It is rarely the couple’s fault if a miscarriage happens. About 15% of pregnancies suffer miscarriage and the causes cannot be ascertained.
There are 3 main factors to watch that can contribute to the risk of a miscarriage: lifestyle, diet, and the health condition of the mother.
One’s lifestyle must change once pregnancy is confirmed:
1. There is evidence that suggests smoking and even secondhand smoke increases the risk of miscarriage or stillbirth
2. A study by the American Journal of Obstetrics and Gynecology, showed that a consumption of 200 milligrams or more of caffeine per day (about two cups of regular coffee or 60 oz of caffeinated soda) doubles the risk of miscarriage.
3. Alcohol has been found to interfere with the developmental process of the fetus. Consuming alcohol during pregnancy can cause “fetal alcohol syndrome” wherein mental and physical defects of the baby are traced to alcohol consumption.

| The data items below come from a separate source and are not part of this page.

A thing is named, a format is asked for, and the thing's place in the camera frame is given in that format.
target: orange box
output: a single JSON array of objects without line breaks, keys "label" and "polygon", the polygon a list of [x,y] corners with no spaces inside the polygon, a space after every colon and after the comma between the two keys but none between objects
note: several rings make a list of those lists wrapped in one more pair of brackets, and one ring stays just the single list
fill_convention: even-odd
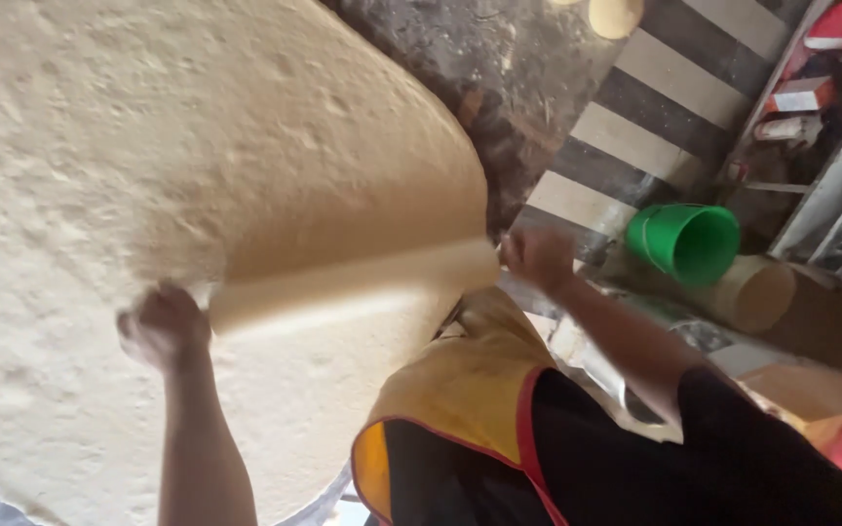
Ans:
[{"label": "orange box", "polygon": [[813,112],[834,102],[836,88],[830,77],[799,78],[782,84],[765,102],[767,112]]}]

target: black shirt
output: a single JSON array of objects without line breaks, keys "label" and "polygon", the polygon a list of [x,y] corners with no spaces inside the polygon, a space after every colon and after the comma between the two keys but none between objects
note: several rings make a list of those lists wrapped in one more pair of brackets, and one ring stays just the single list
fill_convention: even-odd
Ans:
[{"label": "black shirt", "polygon": [[[684,445],[623,430],[557,371],[532,401],[559,511],[583,524],[841,524],[842,471],[708,370],[678,387]],[[396,526],[552,524],[522,472],[406,421],[385,423]]]}]

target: flattened dough sheet
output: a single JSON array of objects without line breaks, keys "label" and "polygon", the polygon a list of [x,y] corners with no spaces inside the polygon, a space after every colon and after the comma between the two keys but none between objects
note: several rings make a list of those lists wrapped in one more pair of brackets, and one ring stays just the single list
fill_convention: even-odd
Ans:
[{"label": "flattened dough sheet", "polygon": [[[157,375],[116,309],[485,232],[450,113],[312,0],[0,0],[0,497],[45,525],[155,521]],[[459,287],[218,341],[261,524],[339,472]]]}]

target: yellow apron
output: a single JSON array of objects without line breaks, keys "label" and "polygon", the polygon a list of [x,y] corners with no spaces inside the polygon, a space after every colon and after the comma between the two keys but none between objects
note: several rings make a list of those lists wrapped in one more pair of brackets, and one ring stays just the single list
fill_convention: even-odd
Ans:
[{"label": "yellow apron", "polygon": [[532,392],[549,368],[555,363],[541,336],[506,293],[492,287],[464,297],[457,323],[388,378],[357,435],[353,478],[369,510],[392,524],[383,422],[402,419],[522,471],[555,526],[567,524],[532,435]]}]

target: person
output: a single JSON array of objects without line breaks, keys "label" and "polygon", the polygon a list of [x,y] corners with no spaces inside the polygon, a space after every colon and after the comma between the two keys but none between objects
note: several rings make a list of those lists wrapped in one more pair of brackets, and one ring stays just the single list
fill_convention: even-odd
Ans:
[{"label": "person", "polygon": [[[567,310],[627,385],[683,430],[614,424],[555,368],[505,293],[465,296],[456,323],[390,377],[353,445],[360,497],[404,525],[842,524],[842,472],[698,351],[572,272],[550,230],[503,240],[510,272]],[[165,379],[162,526],[255,524],[220,410],[210,325],[171,284],[119,318],[123,348]]]}]

4. Exercise as well as other physical activities must be moderated. Avoid exercises that will strain your abdomen.
5. Too much stress, mental and emotional, has been indirectly linked to miscarriage.
A healthy diet contributes to the proper development of the fetus as well as the physical capability of the mother to sustain life inside her.
1. High consumption of partially hydrogenated fats, as margarine and lard, has been found to interfere with normal body function, potentially contributing to miscarriage risks.
2. There is a direct correlation between miscarriage and food poisoning. Reduce your risk of food poisoning. The most common bacteria are Listeria, Salmonella, Toxoplasma, and E. coli. Listeria in particular has been known to cause stillbirths.
Foods to avoid as they may harbor any of these bacteria:
- Pasteurized milk and cheeses
- Imported soft cheeses, like Brie, Gorgonzola, Feta, and Roquefort
- Deli Meats
- Refrigerated, smoked seafood eaten on its own
- Refrigerated pate or meat spreads
- Undercooked chicken, turkey, or eggs harbor salmonella
- E coli are present in unwashed fruits and vegetables, and dirty water
3. Eating whole grains, fruits and vegetables lowers the risk of pregnancy complications. Supplements as folic acid, vitamin E, and iron among support the development of the fetus.
More than avoidance, focus on eating healthy and enough. Eat sugar in moderation to avoid developing complications like diabetes.
The mother’s health condition before pregnancy is a major consideration.
1. Diabetes presents many risks to pregnant women: hypertension, polyhydramnios (too much amniotic fluid), and vascular diseases that may result in miscarriage.
2. “Chemical pregnancies” or what is mistaken for false pregnancies are actually miscarriages at a very early period. Pregnancies confirmed outside of the lab (e.g. EPT) at a very early stage after which a woman starts to bleed is called a chemical pregnancy.
3. Thyroid problems, heart disease, sexually transmitted diseases are all risk factors in miscarriage. Prenatal check-ups will help address unknown health issues that can put the pregnancy at risk.